NOTE: These specifications are working drafts and subject to change.
NOTE: For GitHub users, The link to the rendered content is https://docs.internationaldataspaces.org/dataspace-protocol/
NOTE: The human-friendly version of this specification in the IDSA Knowledge base will always show the latest version of the document. The version history and changes are provided via the GitHub Repository.
The specification of the Dataspace Protocol is work in progress and subject to change. Since version 0.8 the specification is stable with changes in details. All changes made to the specification can be reviewed in the GitHub repository.
NOTE: A versioning scheme beside the commits to the repository is not available but will be provided in the future.
The Dataspace Protocol is a set of specifications designed to facilitate interoperable data sharing between entities governed by usage control and based on Web technologies. These specifications define the schemas and protocols required for entities to publish data, negotiate usage agreements, and access data as part of a federation of technical systems termed a dataspace.
Sharing data between autonomous entities requires the provision of metadata to facilitate the transfer of assets by making use of a data transfer (or application layer) protocol. The Dataspace Protocol defines how this metadata is provisioned:
- How data assets are deployed as DCAT Catalogs and usage control is expressed as ODRL Policies.
- How contract agreements that govern data usage are syntactically expressed and electronically negotiated.
- How data assets are accessed using data transfer protocols.
These specifications build on protocols located in the ISO OSI model (ISO/IEC 7498-1:1994) layers, like HTTPS. The purpose of this specification is to define interactions between systems independent of such protocols, but describing how to implement it in an unambiguous and extensible way. To do so, the messages that are exchanged during the process are described in this specification and the states and their transitions are specified as state machines, based on the key terms and concepts of a data space. On this foundation the binding to data transfer protocols, like HTTPS, is described.
The specifications are organized into the following documents:
- Dataspace Model and Dataspace Terminology documents that define key terms.
- Catalog Protocol and Catalog HTTPS Binding documents that define how DCAT Catalogs are published and accessed as HTTPS endpoints respectively.
- Contract Negotiation Protocol and Contract Negotiation HTTPS Binding documents that define how contract negotiations are conducted and requested via HTTPS endpoints.
- Transfer Process Protocol and Transfer Process HTTPS Binding documents that define how transfer processes using a given data transfer protocol are governed via HTTPS endpoints.
This specification does not cover the data transfer process as such. While the data transfer is controlled by the Transfer Process Protocol mentioned above, the data transfer itself and especially the handling of technical exceptions is an obligation to the Transport Protocol. As an implication, the data transfer can be conducted in a separated process if required, as long as this process is to the specified extend controlled by the Transfer Process Protocol.

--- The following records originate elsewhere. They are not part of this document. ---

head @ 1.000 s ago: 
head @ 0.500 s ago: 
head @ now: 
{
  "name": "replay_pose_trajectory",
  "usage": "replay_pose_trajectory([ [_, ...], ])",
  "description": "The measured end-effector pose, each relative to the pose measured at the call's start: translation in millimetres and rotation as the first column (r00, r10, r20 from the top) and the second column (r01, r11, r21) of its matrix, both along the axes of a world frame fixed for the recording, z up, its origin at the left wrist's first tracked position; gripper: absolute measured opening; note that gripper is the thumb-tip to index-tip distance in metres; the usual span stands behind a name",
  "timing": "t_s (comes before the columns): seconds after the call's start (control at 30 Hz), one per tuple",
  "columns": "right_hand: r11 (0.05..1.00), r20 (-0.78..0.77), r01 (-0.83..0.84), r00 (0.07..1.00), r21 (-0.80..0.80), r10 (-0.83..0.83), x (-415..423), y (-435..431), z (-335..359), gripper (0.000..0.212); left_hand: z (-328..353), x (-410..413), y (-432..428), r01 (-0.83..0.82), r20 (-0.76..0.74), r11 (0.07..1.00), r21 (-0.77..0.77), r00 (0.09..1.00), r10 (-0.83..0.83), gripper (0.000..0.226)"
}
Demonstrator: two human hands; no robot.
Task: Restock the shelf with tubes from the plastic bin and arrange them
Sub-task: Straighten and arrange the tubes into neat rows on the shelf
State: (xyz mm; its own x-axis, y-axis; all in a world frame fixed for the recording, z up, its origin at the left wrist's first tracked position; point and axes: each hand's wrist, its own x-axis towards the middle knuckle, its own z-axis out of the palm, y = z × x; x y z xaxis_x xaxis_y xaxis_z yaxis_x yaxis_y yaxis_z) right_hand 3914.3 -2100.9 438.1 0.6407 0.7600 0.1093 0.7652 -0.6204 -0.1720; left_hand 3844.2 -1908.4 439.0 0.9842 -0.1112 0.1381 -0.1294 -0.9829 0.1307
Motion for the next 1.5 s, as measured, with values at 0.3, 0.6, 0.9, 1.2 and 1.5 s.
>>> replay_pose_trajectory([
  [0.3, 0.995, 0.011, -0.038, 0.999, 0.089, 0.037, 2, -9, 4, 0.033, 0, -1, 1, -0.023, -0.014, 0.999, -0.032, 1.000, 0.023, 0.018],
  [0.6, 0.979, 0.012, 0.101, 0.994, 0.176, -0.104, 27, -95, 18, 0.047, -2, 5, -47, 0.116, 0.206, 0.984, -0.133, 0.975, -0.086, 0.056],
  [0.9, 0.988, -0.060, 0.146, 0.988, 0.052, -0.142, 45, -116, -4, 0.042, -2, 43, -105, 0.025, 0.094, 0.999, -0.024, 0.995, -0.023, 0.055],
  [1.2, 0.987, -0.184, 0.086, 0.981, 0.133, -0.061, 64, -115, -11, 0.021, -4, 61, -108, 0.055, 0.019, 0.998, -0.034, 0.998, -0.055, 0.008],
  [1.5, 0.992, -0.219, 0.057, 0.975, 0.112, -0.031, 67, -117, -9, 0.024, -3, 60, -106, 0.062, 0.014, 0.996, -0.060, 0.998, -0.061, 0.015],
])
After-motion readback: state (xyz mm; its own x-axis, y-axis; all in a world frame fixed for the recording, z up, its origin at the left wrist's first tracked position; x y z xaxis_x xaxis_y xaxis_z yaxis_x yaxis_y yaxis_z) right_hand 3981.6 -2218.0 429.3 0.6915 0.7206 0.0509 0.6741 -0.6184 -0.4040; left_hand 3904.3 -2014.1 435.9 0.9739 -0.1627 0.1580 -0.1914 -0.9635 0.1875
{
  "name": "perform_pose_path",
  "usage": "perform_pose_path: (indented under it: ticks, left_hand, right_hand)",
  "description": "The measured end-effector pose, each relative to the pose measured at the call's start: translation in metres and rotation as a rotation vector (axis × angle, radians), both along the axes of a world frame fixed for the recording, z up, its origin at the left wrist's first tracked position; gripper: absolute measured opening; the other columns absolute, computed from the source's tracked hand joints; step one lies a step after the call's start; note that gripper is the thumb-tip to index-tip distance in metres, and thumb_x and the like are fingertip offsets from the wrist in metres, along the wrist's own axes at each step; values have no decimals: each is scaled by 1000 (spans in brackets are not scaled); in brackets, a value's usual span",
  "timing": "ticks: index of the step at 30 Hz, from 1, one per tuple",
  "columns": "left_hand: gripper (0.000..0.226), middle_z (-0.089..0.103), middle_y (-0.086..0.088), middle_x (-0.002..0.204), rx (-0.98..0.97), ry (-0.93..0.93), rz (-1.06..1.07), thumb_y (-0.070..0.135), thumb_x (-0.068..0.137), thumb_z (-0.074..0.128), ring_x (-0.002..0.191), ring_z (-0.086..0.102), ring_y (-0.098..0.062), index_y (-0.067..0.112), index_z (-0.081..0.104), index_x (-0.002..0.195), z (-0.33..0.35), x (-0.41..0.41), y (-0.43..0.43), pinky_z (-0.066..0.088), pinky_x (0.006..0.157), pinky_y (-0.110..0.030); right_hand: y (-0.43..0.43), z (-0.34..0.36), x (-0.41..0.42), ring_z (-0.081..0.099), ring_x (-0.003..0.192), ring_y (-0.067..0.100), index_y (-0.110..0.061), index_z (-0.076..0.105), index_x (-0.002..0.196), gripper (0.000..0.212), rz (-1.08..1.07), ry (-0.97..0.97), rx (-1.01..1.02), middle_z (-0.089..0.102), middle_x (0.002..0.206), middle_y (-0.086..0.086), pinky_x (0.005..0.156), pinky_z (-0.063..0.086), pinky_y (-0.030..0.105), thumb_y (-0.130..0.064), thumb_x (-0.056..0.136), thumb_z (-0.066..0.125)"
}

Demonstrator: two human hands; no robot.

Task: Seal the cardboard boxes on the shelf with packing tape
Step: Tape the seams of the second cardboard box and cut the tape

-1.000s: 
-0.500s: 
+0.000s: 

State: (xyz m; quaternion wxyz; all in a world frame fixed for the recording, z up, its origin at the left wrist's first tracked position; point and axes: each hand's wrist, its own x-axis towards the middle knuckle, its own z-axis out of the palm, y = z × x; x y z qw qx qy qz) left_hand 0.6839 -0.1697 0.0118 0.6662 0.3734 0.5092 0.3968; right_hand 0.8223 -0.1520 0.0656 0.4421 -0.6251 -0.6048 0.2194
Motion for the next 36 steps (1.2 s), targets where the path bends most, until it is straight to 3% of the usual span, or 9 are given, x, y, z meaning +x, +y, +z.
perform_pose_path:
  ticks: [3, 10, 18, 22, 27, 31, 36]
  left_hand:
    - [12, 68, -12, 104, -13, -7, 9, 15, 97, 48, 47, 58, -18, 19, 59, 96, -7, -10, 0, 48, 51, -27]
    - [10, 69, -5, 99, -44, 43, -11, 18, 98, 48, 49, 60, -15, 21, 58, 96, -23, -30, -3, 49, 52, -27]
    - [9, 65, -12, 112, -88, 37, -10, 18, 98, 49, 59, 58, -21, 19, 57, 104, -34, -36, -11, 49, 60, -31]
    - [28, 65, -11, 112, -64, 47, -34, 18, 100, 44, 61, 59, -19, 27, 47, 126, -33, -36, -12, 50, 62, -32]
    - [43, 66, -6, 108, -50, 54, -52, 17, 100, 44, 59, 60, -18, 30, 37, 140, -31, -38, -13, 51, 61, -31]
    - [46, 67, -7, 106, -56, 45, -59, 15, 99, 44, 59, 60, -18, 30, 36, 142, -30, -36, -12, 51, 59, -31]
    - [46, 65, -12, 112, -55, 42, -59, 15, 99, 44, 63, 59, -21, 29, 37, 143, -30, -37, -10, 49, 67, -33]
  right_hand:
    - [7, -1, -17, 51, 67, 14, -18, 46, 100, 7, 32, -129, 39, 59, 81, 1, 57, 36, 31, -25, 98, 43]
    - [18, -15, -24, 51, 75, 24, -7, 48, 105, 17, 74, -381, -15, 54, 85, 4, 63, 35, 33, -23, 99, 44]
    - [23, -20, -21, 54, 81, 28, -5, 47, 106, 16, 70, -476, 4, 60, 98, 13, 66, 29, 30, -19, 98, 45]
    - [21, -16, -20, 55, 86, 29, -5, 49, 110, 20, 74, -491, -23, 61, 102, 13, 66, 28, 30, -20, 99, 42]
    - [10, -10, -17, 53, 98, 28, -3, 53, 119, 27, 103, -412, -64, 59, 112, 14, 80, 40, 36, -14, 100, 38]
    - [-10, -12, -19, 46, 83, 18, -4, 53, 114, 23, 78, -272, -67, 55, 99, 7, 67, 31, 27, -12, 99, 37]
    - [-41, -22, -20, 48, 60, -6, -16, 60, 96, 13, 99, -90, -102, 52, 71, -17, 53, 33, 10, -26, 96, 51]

The Dataspace Protocol is used in the context of data spaces as described and defined in the subsequent sections with the purpose to support interoperability. In this context, the specification provides fundamental technical interoperability for participants in data spaces and therefore the protocol specified here is required to join any data space as specified here. Beyond the technical interoperability measures described in this specification, semantic interoperability should also be addressed by the participants. On the perspective of the data space, interoperability needs to be addressed also on the level of trust, on organizational level and on legal level. The aspect of cross data space communication is not subject of this document, as this is addressed by the data spaces' organizational and legal agreements.
The interaction of participants in a data space is conducted by the participant agents, so-called Connectors, which implement the protocols described above. While most interactions take place between Connectors, some interactions with other systems are required. The figure below provides an overview on the context of this specification.
An Identity Provider realizes the required interfaces and provides required information to implement Trust Framework of a data space. The validation of the identity of a given participant agent and the validation of additional claims is the fundamental mechanism. The structure and content of such claims and identity may vary between different data spaces, as well as the structure of such an Identity Provider, e.g. a centralized system, a decentralized system or a federated system.
A connector will implement additional internal functionalities, like monitoring or Policy Engines, as appropriate. It is not covered by this specification, if a connector implements such or how.
The same applies for the data, which is transferred between the systems. While this document does not define the transport protocol, the structure, syntax and semantics of the data, a specification for those aspects is required and subject to the agreements of the participants or the data space.